Dr. Rosenberg did wonders for Lindbergh last spring after poulin and McCrimmon urged the goalie to have a consultation. Pelle had been concerned because his sister, Ann-Christine, required surgery for breast cancer. “Pelle had trouble concentrating on hockey,” Dr. Rosenberg Remembers. “I spent quite a bit of time with him.” Last April, the “head doctor” and the goalie produced a vision of a shutout in the Flyers’ opener of the Patrick Division finals against the Islanders and, astonishingly, Lindbergh won the game 3-0. Dr. Rosenberg wasn’t voted one of the three stars of the evening but he did get a hug from Pelle. The two became good friends to the point that Dr. rosenberg visited his pal in Stockholm last summer. The last time he saw Lindbergh was the night of Pelle’s fatal automobile accident. When the doctor learned of the accident he knew he faced the challenge of his career.

“Basically,” he says, “my approach has been to keep the problem as open as possible. I want the men to discuss it and I want them to clear their heads about it and to openly express their feelings. That does a lot of good for a lot of people.” “We certainly couldn’t deny what happened so we looked at the positives.
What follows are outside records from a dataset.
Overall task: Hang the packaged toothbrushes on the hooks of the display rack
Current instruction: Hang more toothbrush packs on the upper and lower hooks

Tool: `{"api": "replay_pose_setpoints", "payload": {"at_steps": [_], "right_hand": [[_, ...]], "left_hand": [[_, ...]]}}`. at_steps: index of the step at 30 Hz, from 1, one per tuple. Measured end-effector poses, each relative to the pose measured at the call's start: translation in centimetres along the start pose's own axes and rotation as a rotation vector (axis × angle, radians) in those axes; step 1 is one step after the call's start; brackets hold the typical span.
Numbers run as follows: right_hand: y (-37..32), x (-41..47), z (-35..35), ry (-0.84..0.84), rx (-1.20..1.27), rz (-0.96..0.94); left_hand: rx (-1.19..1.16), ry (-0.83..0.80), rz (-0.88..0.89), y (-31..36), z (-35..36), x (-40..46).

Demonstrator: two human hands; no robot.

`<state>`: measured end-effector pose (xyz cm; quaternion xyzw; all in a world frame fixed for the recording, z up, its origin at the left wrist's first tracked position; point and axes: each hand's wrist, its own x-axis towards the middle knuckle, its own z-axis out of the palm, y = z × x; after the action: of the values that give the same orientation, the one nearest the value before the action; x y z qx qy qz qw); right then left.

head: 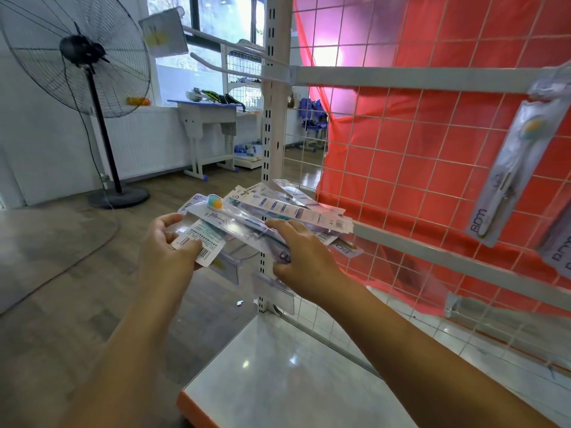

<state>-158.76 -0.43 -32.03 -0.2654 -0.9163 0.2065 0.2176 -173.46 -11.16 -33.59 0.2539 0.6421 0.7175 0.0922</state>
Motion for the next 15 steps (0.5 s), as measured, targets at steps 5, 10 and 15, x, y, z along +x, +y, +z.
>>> {"api": "replay_pose_setpoints", "payload": {"at_steps": [5, 10, 15], "right_hand": [[0.03, -0.04, 0.45, 0.007, 0.005, -0.013], [0.27, -0.14, 0.42, 0.033, 0.004, -0.034], [0.3, -0.34, 0.45, 0.079, -0.007, -0.061]], "left_hand": [[0.108, 0.047, 0.053, 0.06, 0.19, 0.23], [0.264, 0.1, 0.142, -0.12, 0.02, 0.21], [0.327, 0.128, 0.224, -0.17, 0.24, 0.14]]}}
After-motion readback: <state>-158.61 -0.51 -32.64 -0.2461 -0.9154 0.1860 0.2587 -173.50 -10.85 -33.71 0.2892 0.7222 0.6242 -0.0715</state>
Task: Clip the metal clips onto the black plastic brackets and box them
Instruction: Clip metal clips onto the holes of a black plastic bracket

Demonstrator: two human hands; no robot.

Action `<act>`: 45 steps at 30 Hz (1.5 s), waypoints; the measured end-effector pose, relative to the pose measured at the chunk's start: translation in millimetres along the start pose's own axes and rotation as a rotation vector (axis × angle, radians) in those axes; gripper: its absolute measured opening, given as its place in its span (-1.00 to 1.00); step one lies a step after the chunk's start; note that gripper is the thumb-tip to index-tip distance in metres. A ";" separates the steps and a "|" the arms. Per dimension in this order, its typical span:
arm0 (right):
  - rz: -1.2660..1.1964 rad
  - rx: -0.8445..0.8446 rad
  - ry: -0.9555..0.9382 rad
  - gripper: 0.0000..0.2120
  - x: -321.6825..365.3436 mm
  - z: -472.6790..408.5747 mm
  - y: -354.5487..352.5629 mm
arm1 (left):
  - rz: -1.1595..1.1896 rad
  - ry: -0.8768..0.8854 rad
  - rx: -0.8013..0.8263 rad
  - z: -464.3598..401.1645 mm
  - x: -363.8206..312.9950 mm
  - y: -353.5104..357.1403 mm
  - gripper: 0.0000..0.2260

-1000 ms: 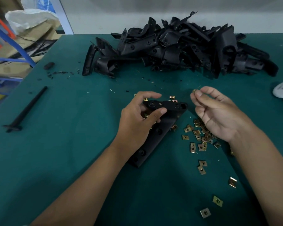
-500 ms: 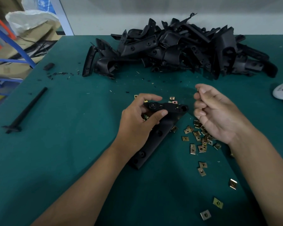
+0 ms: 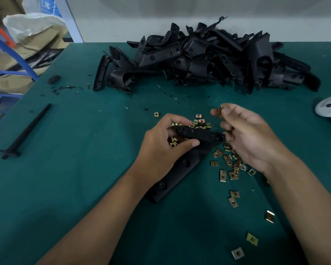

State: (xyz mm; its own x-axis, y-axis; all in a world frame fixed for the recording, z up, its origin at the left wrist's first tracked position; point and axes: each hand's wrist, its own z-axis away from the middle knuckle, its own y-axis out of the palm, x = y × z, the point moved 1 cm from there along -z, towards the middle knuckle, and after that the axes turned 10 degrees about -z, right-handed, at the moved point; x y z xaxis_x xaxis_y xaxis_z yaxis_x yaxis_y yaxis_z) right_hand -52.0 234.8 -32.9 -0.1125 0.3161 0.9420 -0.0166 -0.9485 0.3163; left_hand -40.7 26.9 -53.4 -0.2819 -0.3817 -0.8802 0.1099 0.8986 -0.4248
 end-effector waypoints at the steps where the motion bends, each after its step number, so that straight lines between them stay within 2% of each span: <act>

We knew we had a good team with another good goalie in Bob Frosce and a really good chance to finish on top.” While 20 NHL teams eyed the flyers from mid-November on, awaiting a collapse. Clarke, Keenan aides E.J. McGuire and Paul Holmgren, worked with the players and the head man. The expected collapse never happened. The Flyers played the same vigorous hockey in the post-Lindbergh era as they did before Pelle passed away. It was either a tribute to Dr. Rosenberg or his methods – or both.

“What I taught them is to be able to effectively relax every single part of their body at a moment’s notice. It takes maybe 30 seconds and our players are able to relax their bodies and their minds and be ready to play.

“When the mind is clear you can instill all of the positiveness, all of the things that the person needs to work with and accomplish as well as working on the subconscious level. The subconscious mind is really the storehouse of all the person’s inner abilities and inner talents. We’re just opening up that box of talents and allowing it to come out. We are transferring the thought processes from the subconscious to the conscious mind so that it becomes an automatic reflex response.